Thursday, April 05, 2007

Fired editors launch online medical journal

Fired editors launch online medical journal; 'Academic freedom' behind free website that accepts no ads from drug industry

Toronto Star via NewsEdge Corporation

The editors who were fired or resigned over the editorial-independence controversy at the Canadian Medical Association Journal have reunited to start their own free, online medical journal.

Open Medicine will be a peer-reviewed, independent open-access journal that does not accept advertising from pharmaceutical or medical-device companies. It is published only at www.openmedicine.ca.  The launch date of the first issue is April 17.

The virtual journal's publisher is John Willinsky, a professor in the faculty of education from the University of British Columbia.

Co-editors are Dr. Anita Palepu, an internist with St. Paul's Hospital in Vancouver and Dr. Stephen Choi, an emergency physician from The Ottawa Hospital.

The idea of starting an open-access journal began shortly after the firings of the CMAJ's former editor Dr. John Hoey and senior deputy editor Anne Marie Todkill in February 2006. The two are on the editorial team of the new publication.

"It's the academic freedom issue that is really at the heart of this," said Willinsky. So is independence from a professional organization like the Canadian Medical Association and freedom from advertising dollars from drug companies, he added.

Deciding to go without advertising support from pharmaceutical companies adds to the integrity of Open Medicine, said Palepu.

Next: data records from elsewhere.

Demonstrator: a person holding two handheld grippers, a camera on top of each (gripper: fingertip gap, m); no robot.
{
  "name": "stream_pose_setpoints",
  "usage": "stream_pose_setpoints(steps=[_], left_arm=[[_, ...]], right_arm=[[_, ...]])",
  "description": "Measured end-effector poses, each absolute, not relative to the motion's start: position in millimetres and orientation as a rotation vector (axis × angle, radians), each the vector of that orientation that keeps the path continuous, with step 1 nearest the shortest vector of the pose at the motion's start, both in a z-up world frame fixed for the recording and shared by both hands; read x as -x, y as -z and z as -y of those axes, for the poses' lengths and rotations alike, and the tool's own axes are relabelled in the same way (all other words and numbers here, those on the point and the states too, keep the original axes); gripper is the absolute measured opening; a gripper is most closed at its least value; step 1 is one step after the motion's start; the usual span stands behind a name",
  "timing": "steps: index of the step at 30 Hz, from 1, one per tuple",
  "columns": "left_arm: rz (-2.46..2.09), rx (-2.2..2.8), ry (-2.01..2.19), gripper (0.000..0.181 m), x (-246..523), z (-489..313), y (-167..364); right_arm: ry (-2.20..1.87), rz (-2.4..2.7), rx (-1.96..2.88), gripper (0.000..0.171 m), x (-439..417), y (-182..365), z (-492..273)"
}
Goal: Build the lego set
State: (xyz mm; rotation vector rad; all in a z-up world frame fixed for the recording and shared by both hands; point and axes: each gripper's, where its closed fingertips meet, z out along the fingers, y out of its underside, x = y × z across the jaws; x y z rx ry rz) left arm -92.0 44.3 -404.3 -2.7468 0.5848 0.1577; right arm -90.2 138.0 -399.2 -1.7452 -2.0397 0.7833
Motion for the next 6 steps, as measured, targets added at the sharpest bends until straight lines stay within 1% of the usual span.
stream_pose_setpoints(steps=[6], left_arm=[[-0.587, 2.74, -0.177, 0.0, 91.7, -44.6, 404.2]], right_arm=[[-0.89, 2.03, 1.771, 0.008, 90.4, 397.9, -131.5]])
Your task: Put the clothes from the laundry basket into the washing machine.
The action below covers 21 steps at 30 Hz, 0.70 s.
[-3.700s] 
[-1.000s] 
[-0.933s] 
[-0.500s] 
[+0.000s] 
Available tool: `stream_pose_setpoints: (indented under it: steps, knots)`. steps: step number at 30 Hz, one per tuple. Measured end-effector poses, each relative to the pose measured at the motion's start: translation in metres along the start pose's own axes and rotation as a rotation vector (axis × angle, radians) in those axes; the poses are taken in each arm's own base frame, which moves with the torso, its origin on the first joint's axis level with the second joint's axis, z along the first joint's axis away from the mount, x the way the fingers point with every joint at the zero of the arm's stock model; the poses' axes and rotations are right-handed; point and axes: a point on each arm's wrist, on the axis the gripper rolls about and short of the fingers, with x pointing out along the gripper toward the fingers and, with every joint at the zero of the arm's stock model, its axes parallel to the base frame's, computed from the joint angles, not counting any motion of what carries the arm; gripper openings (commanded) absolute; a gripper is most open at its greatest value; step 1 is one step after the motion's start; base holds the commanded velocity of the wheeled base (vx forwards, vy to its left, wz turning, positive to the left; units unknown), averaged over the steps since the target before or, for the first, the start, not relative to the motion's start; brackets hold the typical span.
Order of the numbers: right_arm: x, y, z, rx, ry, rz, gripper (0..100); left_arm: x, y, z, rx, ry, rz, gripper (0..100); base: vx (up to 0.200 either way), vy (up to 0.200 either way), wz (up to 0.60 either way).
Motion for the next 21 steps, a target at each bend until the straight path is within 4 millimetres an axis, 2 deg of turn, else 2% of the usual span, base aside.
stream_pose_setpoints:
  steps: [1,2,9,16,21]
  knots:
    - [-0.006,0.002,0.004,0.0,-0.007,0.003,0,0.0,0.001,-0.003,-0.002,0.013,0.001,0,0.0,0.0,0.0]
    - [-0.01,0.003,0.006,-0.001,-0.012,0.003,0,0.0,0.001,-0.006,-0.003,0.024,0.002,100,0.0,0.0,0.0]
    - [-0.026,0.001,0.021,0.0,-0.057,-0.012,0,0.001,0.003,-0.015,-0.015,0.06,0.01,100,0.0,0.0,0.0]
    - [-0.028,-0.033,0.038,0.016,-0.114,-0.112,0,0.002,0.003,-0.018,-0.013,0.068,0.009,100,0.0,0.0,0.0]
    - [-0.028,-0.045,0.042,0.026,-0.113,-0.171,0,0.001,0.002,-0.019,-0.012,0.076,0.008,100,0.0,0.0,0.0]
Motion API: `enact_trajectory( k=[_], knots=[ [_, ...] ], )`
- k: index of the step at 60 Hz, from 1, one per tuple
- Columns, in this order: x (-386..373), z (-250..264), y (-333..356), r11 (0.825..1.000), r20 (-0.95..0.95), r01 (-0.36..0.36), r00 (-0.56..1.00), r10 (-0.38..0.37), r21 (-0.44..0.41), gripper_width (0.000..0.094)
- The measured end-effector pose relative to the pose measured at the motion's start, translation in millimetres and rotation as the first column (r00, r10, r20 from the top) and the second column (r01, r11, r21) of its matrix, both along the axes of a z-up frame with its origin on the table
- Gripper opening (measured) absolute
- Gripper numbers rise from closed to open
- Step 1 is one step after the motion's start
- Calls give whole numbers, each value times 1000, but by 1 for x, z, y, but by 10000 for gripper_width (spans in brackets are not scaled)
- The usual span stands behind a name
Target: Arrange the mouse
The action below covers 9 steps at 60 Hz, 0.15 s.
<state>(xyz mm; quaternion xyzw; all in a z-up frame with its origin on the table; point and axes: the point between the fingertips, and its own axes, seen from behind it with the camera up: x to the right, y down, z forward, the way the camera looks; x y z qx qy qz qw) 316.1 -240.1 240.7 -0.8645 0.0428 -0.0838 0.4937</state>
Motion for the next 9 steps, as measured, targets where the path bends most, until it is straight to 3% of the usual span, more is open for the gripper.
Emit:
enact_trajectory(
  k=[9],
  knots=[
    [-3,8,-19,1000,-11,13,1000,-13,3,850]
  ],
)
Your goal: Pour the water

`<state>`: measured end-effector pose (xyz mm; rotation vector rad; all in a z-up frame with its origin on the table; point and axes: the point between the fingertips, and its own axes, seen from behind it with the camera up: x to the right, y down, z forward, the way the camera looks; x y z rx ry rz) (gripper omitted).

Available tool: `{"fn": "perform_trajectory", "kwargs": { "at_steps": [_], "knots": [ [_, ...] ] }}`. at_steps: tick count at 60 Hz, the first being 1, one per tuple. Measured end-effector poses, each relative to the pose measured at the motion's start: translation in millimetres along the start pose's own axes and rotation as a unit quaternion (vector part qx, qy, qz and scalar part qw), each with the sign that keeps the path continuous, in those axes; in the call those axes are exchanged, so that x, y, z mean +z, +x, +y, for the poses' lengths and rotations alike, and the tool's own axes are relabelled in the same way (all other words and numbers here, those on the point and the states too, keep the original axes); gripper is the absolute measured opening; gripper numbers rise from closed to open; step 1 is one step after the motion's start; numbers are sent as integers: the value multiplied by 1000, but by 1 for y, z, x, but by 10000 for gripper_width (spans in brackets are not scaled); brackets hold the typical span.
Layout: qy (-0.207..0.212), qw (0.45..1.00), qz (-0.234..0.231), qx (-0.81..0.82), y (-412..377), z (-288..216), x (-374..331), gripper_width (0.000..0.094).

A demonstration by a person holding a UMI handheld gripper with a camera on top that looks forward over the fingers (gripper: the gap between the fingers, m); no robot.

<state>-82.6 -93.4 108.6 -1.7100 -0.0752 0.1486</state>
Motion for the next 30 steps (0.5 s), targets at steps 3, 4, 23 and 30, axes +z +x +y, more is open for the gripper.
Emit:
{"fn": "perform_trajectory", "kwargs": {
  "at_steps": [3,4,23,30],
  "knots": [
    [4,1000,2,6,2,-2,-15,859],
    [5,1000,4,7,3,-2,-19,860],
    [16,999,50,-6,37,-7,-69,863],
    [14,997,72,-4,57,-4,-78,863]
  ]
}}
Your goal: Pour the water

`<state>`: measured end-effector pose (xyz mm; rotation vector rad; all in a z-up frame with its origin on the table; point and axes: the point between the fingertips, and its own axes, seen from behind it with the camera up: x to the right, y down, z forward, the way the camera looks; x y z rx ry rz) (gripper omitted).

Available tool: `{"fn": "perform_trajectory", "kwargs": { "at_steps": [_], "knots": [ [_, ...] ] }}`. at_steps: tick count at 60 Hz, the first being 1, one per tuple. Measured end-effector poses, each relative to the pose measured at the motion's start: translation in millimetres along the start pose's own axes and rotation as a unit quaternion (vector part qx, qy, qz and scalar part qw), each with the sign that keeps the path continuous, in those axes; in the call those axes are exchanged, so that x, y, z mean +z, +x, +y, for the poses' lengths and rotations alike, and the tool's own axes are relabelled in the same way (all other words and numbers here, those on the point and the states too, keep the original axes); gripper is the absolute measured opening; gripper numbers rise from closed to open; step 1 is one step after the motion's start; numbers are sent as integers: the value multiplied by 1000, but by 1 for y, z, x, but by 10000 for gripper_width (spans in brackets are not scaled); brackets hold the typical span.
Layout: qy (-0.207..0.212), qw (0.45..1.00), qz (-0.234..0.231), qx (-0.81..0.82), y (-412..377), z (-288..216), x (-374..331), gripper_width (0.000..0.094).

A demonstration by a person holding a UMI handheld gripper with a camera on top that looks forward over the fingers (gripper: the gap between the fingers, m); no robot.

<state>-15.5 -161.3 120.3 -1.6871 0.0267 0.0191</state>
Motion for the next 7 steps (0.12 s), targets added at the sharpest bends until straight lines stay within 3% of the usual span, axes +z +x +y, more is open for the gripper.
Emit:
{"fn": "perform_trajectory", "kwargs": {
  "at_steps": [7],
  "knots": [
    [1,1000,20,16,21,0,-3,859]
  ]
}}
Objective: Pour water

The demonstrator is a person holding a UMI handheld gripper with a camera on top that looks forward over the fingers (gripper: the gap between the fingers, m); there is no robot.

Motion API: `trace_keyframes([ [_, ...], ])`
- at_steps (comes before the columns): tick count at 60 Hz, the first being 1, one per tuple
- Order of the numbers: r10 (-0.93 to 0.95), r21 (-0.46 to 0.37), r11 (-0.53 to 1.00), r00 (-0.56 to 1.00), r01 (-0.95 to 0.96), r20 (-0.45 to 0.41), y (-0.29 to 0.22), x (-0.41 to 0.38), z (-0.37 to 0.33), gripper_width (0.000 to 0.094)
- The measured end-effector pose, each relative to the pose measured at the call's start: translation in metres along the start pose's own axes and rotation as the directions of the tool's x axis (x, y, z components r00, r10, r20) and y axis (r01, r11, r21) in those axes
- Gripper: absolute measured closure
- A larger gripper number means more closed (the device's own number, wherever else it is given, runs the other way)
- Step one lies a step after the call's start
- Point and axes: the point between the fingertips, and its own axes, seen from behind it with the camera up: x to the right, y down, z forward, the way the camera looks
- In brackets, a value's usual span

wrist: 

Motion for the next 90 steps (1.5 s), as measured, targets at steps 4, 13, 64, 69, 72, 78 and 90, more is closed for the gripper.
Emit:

"There has been lots of data supporting the consequences of medical journals becoming dependent on this type of advertising," said Palepu.

"We didn't want the pharma industry influencing us editorially in any way. They have a vested interest in what doctors read."

The journal is also conceived with the idea that there should be no financial barriers to accessing information that can benefit human health and scientific advancement. The authors of studies posted on the journal retain ownership and control over the articles they produce, unlike other medical journals that maintain copyrights. Simon Fraser University's library is hosting Open Medicine's website on their server.

On these fronts, the Canadian journal is following the lead of PLoS Medicine, an online peer-reviewed journal published by the Public Library of Science - a San Francisco-based non-profit organization of scientists and physicians.

It's reported Hoey and Todkill lost their jobs partly after a disagreement with publisher Graham Morris over the issue of an investigative story the journal undertook concerning the privacy rights of women and the sale of a contraceptive drug.

Hoey and Todkill's firings were largely condemned throughout the international medical community. After the move, many members of the CMAJ's editorial board resigned in protest, concerned over editorial autonomy, including Dr. Jerome Kassirer, former editor of the New England Journal of Medicine.

Palepu resigned from her position as the CMAJ's associate scientific editor. "We started thinking about this at the end of March last year. We were so naive, thinking we could launch in September 2006 on volunteer labour and no funds," she said. "It's incredible where we are now."

Hoey and Todkill won the 2006 National Press Club of Canada's World Press Freedom award. However, the two have not been able to discuss the reasons why they were let go due to a confidentiality clause that prevents full public disclosure on both sides.

Last May, the Canadian Medical Association's then-president Dr. Ruth Collins-Nakai, told the Star the editors "were not fired over the issue of editorial independence" but for "irreconcilable differences."

Dr. Paul Hebert, a clinical scientist who practises at the Ottawa Hospital, is the new editor-in-chief at the CMAJ, which has published continuously since 1911.